My book project, Down and Out in Saigon, reconstructs the everyday lives of the urban poor in colonial Saigon. It traces the itineraries of six destitute individuals – an orphan, a rickshaw puller, a prostitute, a poor Frenchman, an incurable invalid, and a Chinese coolie – from the countryside to the city, and sometimes back again.  The urban poor creatively adapted to the new legal and institutional constraints of urban life – including the municipal police, the health and sanitation department, orphanages, the city’s venereal disease clinic – and they responded to the changing economic challenges and opportunities in early-twentieth century Saigon.

            Down and Out in Saigon is the first social history of Saigon in a western language.  The book shows how the progressive integration of Saigon with its rural hinterland and with the world economy led to the migration of Vietnamese peasants from the countryside to the city. Saigon prospered as it became the entry point to the world market for the rice that was cultivated in the provinces of Cochin China and southern Annam. The records of the Saigon Chamber of Commerce show that the city’s fortunes rose and fell with the demand for Vietnamese rice in the urban and industrializing areas of southern China and the cash crop exporting areas of Southeast Asia. Periods of rapid economic growth in Saigon created new employment opportunities that attracted migrants from the Vietnamese countryside, and sometimes further afield. But the number of migrants always exceeded the number of jobs available in Saigon, giving rise to a large floating population of the urban poor in the city.

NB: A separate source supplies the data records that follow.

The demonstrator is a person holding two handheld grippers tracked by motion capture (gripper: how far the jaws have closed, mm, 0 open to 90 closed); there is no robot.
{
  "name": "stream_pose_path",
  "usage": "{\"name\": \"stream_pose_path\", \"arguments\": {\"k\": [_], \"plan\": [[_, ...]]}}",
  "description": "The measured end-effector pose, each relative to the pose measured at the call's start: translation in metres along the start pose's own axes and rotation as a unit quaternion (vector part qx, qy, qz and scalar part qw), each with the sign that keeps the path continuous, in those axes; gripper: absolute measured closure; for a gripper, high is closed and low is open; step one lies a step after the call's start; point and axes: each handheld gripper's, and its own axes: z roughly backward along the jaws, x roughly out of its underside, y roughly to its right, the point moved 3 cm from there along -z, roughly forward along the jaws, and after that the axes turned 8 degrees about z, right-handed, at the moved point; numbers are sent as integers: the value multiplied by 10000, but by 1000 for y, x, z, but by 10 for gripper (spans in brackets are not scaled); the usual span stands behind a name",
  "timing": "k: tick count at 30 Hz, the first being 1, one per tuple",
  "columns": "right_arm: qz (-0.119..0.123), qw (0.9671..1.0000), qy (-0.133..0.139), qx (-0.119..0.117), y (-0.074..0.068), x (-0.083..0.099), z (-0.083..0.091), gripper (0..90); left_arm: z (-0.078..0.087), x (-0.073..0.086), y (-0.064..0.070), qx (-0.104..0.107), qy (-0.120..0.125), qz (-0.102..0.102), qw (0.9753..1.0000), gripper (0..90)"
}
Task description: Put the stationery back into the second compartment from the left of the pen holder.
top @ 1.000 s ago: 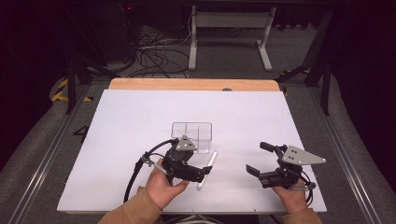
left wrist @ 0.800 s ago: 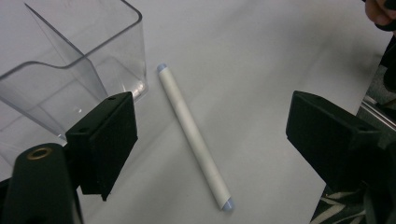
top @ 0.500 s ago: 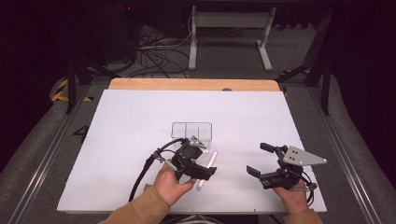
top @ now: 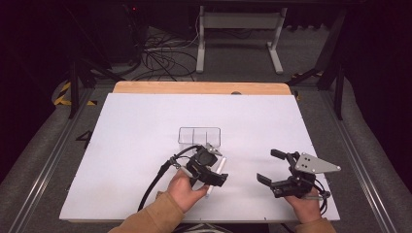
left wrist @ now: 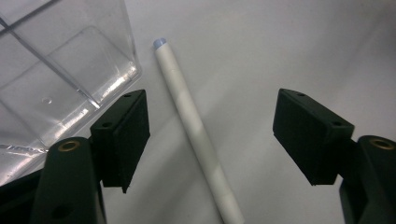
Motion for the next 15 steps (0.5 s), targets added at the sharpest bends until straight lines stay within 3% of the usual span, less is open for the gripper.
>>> {"name": "stream_pose_path", "arguments": {"k": [6,15], "plan": [[13,10000,2,-17,0,0,-1,43,-10,-4,-2,-212,-223,174,9994,344],[9,10000,5,-31,0,1,-1,43,-16,-7,1,-402,-395,130,9983,379]]}}
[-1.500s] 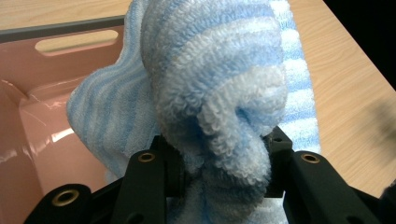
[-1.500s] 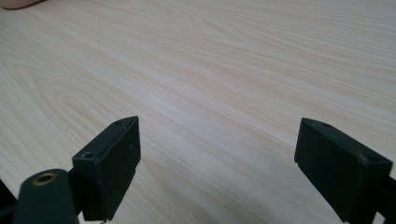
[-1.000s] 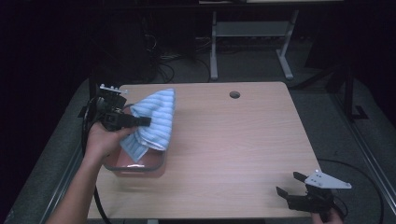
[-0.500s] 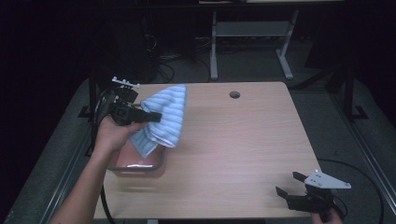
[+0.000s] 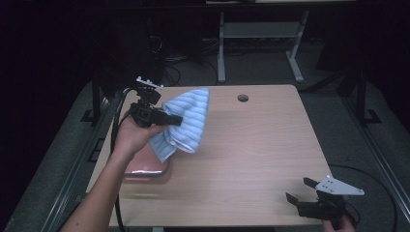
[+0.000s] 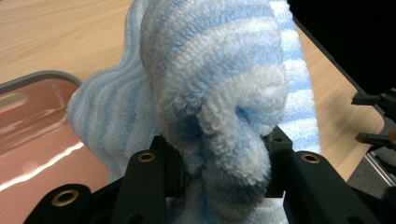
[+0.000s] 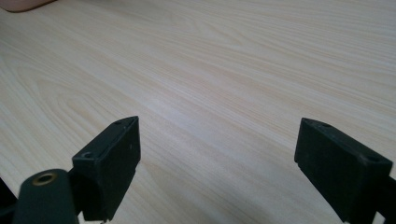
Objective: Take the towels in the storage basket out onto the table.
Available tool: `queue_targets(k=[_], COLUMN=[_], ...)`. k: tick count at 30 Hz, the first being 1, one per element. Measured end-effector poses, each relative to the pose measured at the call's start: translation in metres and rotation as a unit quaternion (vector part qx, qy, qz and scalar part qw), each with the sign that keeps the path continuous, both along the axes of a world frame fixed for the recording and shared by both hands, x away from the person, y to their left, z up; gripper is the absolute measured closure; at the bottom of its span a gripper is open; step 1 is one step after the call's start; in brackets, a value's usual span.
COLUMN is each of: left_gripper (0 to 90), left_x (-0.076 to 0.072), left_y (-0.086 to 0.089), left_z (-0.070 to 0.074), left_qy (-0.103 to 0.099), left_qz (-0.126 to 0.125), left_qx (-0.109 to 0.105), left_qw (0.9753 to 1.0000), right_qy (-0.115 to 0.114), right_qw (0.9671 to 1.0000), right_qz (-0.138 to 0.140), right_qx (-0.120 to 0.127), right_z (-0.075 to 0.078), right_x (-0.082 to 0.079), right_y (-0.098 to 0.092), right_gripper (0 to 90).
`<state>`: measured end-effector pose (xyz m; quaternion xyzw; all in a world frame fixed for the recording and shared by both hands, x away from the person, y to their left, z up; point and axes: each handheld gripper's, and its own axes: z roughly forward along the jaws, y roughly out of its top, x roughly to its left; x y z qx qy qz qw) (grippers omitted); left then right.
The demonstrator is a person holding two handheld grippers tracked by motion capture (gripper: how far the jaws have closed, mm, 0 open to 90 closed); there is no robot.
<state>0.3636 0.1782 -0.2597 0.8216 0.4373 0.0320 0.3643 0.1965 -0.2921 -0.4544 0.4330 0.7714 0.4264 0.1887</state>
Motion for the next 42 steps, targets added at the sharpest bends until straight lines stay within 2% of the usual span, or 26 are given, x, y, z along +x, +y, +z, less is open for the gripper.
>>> queue_targets(k=[13, 26, 29, 40, 42], left_gripper=[61.8, 61.8, 61.8, 61.8, 61.8], left_x=[0.009, 0.013, 0.014, 0.018, 0.019], left_y=[-0.032, -0.060, -0.070, -0.091, -0.095], left_z=[-0.009, -0.012, -0.013, -0.021, -0.024], left_qy=[0.010, 0.013, 0.014, 0.021, 0.023], left_qz=[-0.027, -0.047, -0.058, -0.074, -0.072], left_qx=[0.010, 0.010, 0.013, 0.017, 0.012], left_qw=[0.9995, 0.9988, 0.9981, 0.9969, 0.9971], right_qy=[-0.002, -0.002, -0.002, -0.004, -0.003], right_qw=[1.0000, 1.0000, 1.0000, 1.0000, 1.0000], right_qz=[0.001, 0.003, 0.003, 0.004, 0.004], right_qx=[0.001, 0.002, -0.001, 0.002, 0.002], right_z=[0.000, 0.001, 0.002, 0.002, 0.002], right_x=[0.000, 0.000, 0.000, 0.000, -0.001], right_y=[-0.001, -0.001, 0.000, 0.000, 0.000], right_gripper=[13.7, 13.7, 13.7, 13.7, 13.7])
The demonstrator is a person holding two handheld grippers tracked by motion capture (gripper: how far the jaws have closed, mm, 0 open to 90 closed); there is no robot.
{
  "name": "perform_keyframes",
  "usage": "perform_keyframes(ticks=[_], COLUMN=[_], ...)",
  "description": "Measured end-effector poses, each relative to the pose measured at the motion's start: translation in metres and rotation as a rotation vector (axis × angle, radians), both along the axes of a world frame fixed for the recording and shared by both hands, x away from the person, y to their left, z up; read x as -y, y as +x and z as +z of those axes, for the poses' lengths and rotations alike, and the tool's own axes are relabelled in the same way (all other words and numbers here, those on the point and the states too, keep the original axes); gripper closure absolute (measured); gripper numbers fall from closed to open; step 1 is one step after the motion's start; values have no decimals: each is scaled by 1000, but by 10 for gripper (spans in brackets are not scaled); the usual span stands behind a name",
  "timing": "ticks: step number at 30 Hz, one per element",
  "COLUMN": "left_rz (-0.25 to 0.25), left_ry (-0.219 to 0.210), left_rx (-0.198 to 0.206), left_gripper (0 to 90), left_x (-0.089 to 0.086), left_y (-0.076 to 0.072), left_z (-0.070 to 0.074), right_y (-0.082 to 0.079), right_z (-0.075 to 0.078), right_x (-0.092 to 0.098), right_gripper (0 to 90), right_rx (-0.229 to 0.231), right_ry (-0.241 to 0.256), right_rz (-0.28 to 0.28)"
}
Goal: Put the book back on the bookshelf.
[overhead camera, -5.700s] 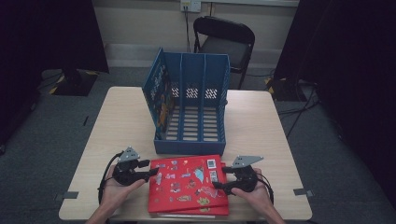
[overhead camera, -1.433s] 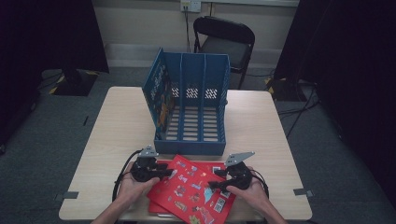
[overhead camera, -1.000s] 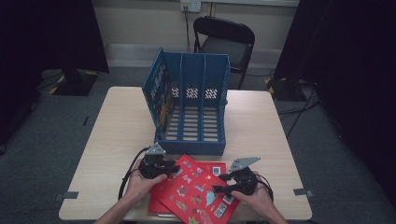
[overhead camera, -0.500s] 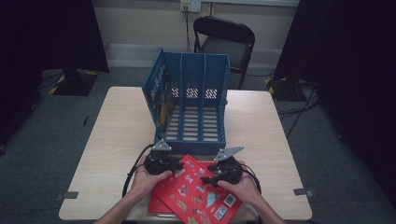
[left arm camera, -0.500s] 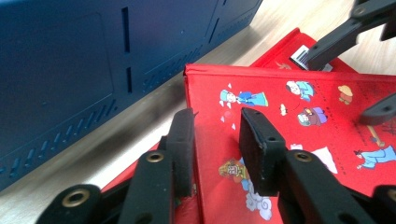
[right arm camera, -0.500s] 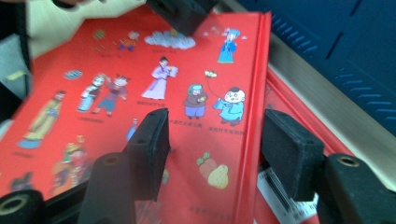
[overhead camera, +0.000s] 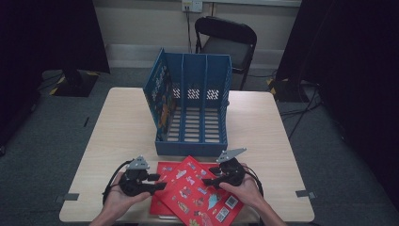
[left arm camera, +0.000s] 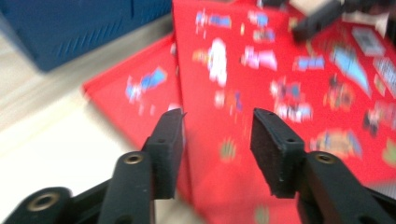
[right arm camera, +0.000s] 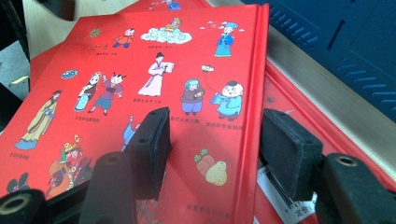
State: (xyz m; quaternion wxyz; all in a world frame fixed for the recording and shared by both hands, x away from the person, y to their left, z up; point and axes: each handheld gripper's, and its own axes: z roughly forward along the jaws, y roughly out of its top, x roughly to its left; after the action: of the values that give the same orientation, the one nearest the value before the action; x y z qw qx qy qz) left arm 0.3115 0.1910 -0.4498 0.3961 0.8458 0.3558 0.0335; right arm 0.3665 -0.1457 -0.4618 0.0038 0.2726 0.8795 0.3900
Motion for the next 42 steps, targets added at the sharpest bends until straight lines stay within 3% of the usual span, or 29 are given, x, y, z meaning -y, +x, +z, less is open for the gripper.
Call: perform_keyframes(ticks=[3,7,10,12,16,20,32,36,39,42], left_rz=[-9,-15,-27,-34,-24,-4,-6,-11,-2,9], left_ry=[29,17,28,11,21,4,37,10,31,14], left_rx=[-2,-38,-32,-35,-8,-28,-16,-21,1,-1], left_gripper=[499,479,484,472,462,469,477,530,551,553], left_x=[-6,-7,-6,-7,-5,-6,1,1,2,2], left_y=[-6,-13,-14,-12,-13,-9,3,4,1,0], left_z=[-7,-17,-17,-19,-19,-20,-17,-17,-16,-18], right_y=[0,0,0,-1,-1,-3,-12,-15,-18,-21], right_z=[0,0,0,0,0,0,0,0,0,0], right_x=[0,0,0,0,1,4,14,19,21,23], right_gripper=[430,431,431,434,433,430,423,425,427,429], right_rx=[1,0,0,4,5,10,15,11,10,10], right_ry=[1,2,2,2,0,-4,1,5,6,5], right_rz=[2,0,1,-2,0,-12,-41,-47,-48,-53])
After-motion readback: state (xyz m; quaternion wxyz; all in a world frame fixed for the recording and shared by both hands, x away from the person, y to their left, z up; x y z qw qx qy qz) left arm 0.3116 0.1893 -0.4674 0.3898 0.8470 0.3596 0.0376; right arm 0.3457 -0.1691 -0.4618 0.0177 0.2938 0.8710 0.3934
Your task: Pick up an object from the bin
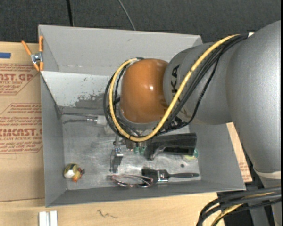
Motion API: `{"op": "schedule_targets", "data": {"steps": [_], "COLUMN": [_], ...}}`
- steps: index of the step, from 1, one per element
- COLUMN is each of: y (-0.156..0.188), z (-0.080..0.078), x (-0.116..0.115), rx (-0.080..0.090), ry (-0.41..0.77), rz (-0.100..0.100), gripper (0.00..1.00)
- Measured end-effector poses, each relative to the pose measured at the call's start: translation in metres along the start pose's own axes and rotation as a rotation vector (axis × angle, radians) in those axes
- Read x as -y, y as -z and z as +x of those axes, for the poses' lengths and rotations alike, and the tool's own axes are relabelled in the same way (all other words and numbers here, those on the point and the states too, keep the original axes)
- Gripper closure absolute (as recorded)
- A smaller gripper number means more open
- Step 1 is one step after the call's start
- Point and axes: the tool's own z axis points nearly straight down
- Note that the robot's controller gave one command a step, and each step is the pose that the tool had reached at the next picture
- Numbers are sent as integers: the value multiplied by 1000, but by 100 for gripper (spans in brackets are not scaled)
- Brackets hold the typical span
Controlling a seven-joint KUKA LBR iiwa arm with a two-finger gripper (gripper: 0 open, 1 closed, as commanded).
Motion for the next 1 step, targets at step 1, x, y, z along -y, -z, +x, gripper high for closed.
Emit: {"op": "schedule_targets", "data": {"steps": [1], "y": [0], "z": [0], "x": [0], "rx": [0], "ry": [0], "rz": [0], "gripper": [0]}}
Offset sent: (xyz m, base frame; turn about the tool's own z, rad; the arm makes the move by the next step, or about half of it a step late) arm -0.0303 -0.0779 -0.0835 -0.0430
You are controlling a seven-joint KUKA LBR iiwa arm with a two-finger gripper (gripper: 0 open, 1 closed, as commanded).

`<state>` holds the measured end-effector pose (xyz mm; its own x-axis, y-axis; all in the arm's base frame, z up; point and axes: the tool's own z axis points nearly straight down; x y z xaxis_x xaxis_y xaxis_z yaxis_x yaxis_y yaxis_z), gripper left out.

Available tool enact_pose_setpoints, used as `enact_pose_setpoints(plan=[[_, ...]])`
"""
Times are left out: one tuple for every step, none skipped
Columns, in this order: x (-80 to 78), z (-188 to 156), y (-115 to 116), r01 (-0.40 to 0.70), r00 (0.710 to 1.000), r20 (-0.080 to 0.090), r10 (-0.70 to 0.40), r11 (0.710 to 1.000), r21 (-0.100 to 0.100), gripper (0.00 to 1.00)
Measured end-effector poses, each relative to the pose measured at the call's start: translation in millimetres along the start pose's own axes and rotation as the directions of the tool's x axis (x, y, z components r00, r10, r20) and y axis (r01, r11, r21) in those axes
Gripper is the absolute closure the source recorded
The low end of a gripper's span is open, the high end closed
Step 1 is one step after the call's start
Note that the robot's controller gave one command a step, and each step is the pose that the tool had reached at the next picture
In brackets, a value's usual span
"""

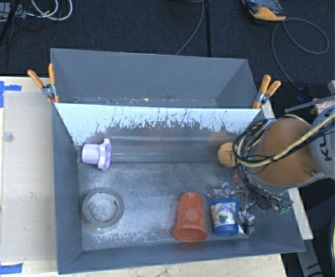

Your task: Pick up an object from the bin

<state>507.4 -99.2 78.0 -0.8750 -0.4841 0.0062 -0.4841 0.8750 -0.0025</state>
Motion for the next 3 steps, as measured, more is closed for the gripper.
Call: enact_pose_setpoints(plan=[[0.0, 0.1, 0.0, 0.003, 1.0, 0.0, -0.003, 1.0, 0.0, 1.0], [0.0, 0.1, -0.1, 0.004, 1.0, 0.0, -0.004, 1.0, 0.001, 1.0], [0.0, 0.1, -0.1, 0.006, 1.0, 0.0, -0.006, 1.0, 0.001, 1.0]])
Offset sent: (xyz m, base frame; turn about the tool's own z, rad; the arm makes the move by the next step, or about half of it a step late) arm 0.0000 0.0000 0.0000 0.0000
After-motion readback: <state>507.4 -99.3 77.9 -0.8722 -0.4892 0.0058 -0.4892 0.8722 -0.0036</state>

Down and Out in Saigon will change the way readers think about modern Vietnamese and Southeast Asian history. As a work of colonial history, it shows that urban poverty in Saigon was a consequence of the Asian-dominated trade relations between Saigon and southern China, rather than a result of French economic extraction. As a work of social history, the book draws on the complementary techniques of economic history and microhistory to detail large-scale economic and social change and the ways that change shaped the small-scale lives of the urban poor. As a work of Vietnamese history, Down and Out in Saigon focuses on the important but often overlooked social and economic changes that marked the colonial period, rather than the frequently discussed development of communism and nationalism.